Samu Fernández

Personal information
- Full name: Samuel Fernández Leonardo
- Date of birth: 17 March 2007 (age 19)
- Place of birth: Narón, Spain
- Height: 1.82 m (6 ft 0 in)
- Position: Centre-back

Team information
- Current team: Deportivo B
- Number: 4

Youth career
- Narón
- Galicia de Caranza
- Parrulo (futsal)
- Racing Ferrol
- 2018–2019: Deportivo La Coruña
- 2019–2020: San Tirso
- 2020–2021: Deportivo La Coruña
- 2021–2022: San Tirso
- 2022–2025: Deportivo La Coruña

Senior career*
- Years: Team / Apps / (Gls)
- 2024–: Deportivo B / 31 / (0)
- 2025–: Deportivo A Coruña / 1 / (0)

International career
- 2025–: Spain U19 / 3 / (0)

= Samu Fernández =

Spanish footballer

Samuel "Samu" Fernández Leonardo (born 17 March 2007) is a Spanish professional footballer who plays as a centre-back for Deportivo Fabril.

==Club career==
Born in Narón, A Coruña, Galicia, Fernández began his career with hometown side Narón BP, and later represented SCDR Galicia de Caranza, O Parrulo FS (in futsal) and Racing de Ferrol before joining Deportivo de La Coruña's youth sides in 2018. He made his senior debut with the latter's reserve team at the age of 17 on 3 November 2024, coming on as a first-half substitute in a 1–0 Segunda Federación home win over CD Guijuelo.

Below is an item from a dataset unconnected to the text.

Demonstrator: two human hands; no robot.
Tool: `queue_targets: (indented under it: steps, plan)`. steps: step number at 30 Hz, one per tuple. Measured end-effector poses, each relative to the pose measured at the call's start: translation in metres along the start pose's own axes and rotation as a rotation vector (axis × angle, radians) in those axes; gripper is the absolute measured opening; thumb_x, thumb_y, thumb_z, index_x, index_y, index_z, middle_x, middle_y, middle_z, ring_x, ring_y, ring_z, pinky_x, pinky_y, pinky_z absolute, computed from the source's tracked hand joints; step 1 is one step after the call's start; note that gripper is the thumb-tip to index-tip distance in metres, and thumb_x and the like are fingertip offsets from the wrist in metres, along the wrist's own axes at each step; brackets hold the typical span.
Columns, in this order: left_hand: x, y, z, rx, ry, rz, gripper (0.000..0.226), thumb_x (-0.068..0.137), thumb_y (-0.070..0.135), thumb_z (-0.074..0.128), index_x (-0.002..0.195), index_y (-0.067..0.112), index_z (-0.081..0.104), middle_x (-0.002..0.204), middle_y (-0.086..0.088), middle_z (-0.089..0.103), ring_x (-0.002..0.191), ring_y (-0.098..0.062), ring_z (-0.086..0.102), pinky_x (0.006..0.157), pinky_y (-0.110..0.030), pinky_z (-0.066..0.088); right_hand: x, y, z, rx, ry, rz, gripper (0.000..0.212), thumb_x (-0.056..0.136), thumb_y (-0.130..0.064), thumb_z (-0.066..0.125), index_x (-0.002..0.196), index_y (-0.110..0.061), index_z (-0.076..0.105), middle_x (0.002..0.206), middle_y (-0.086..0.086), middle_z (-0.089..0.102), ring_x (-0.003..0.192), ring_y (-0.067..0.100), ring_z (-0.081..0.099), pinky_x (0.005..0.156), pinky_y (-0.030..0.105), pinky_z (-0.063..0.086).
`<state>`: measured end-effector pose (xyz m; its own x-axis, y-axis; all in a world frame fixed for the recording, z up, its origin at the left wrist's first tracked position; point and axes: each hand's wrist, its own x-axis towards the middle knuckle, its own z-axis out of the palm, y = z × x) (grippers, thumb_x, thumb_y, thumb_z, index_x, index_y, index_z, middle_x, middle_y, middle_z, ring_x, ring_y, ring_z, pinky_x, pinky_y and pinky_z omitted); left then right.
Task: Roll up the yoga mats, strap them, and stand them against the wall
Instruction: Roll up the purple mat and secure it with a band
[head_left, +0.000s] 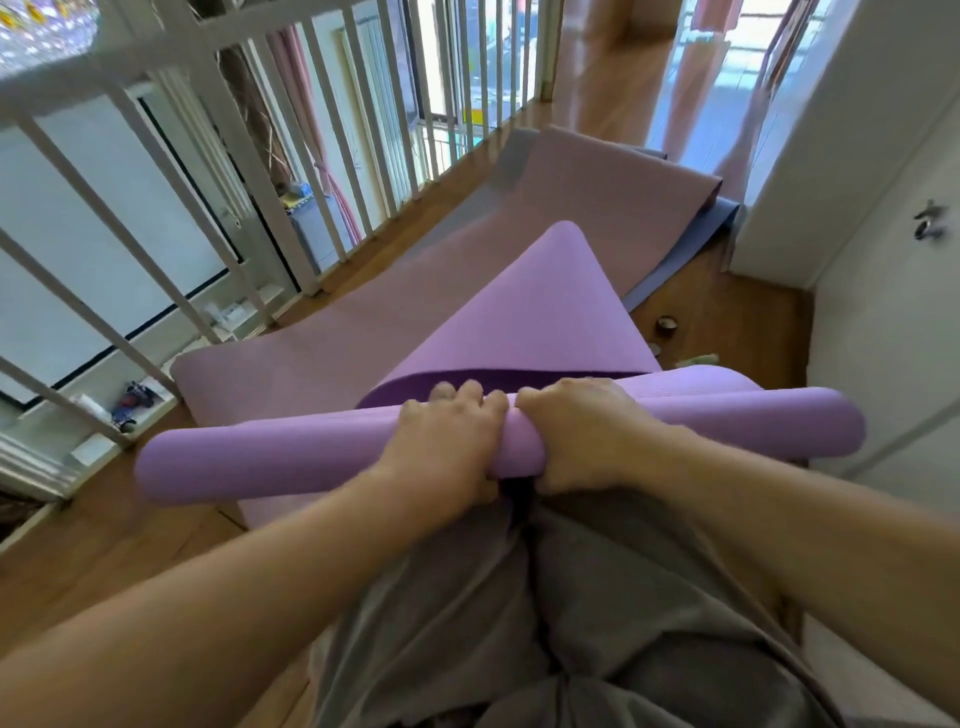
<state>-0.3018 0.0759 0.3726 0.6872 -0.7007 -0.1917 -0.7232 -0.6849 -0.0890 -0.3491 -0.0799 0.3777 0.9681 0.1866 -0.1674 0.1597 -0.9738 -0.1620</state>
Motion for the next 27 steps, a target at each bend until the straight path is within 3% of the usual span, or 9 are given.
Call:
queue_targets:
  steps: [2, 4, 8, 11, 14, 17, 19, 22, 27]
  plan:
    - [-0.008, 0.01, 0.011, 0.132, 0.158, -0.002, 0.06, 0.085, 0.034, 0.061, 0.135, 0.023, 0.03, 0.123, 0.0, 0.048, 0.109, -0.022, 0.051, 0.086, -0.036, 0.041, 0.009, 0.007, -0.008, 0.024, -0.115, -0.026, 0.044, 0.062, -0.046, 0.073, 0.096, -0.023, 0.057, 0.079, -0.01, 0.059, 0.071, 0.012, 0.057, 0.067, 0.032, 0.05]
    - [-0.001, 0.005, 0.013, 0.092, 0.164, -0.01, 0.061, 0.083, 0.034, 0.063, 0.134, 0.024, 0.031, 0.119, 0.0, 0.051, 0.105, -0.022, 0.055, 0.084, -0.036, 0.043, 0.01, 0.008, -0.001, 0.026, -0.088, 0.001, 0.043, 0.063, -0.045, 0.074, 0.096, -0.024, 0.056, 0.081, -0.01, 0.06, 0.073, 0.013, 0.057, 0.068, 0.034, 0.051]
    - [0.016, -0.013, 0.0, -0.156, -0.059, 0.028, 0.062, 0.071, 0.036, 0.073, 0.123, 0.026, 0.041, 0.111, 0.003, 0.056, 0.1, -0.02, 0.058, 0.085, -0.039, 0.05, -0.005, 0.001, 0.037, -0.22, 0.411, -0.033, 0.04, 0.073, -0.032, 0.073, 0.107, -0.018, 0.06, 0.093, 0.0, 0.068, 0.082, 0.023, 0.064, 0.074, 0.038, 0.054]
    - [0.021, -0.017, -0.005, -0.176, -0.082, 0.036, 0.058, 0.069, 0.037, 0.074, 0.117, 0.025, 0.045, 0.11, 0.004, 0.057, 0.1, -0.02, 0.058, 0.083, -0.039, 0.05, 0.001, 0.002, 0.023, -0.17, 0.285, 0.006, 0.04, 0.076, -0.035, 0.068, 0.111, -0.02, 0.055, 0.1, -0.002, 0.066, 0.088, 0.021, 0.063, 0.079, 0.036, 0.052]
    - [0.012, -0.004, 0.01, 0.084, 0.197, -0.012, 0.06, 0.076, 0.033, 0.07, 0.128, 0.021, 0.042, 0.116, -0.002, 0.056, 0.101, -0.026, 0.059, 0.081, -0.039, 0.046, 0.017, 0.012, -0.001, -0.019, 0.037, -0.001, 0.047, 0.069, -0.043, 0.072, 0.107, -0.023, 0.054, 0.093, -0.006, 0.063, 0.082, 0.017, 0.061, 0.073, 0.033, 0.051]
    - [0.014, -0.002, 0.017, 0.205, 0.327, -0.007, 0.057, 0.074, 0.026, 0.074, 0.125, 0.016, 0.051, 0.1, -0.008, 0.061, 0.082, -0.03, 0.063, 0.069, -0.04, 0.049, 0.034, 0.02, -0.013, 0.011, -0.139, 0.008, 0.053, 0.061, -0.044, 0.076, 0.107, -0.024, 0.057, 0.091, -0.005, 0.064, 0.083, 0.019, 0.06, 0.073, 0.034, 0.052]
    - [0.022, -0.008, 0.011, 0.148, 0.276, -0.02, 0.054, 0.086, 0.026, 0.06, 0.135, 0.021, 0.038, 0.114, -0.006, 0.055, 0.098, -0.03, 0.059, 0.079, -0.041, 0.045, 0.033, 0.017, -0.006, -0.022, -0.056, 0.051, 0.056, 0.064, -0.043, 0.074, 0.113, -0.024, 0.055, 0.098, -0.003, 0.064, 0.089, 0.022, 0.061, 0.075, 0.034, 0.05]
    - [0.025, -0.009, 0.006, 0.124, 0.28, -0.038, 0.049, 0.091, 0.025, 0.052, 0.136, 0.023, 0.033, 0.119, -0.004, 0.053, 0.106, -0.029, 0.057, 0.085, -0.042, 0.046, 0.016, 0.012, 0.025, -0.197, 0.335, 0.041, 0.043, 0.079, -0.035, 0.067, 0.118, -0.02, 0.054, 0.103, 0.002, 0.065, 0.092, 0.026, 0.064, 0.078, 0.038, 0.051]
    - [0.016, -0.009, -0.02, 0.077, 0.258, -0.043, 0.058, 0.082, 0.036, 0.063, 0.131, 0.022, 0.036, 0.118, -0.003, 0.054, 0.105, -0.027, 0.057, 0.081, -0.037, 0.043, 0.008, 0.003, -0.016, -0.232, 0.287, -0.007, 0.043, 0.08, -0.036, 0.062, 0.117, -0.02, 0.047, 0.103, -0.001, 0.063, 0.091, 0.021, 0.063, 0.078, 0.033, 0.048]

Fernández made his first team debut on 4 December 2025, starting in a 2–0 away win over CE Sabadell FC, for the season's Copa del Rey. He made his professional debut the following 31 May, replacing Arnau Comas late into a 2–1 Segunda División home loss to UD Las Palmas, as his side was already promoted.

==International career==
In December 2025, Fernández was called up to the Spain national under-19 team.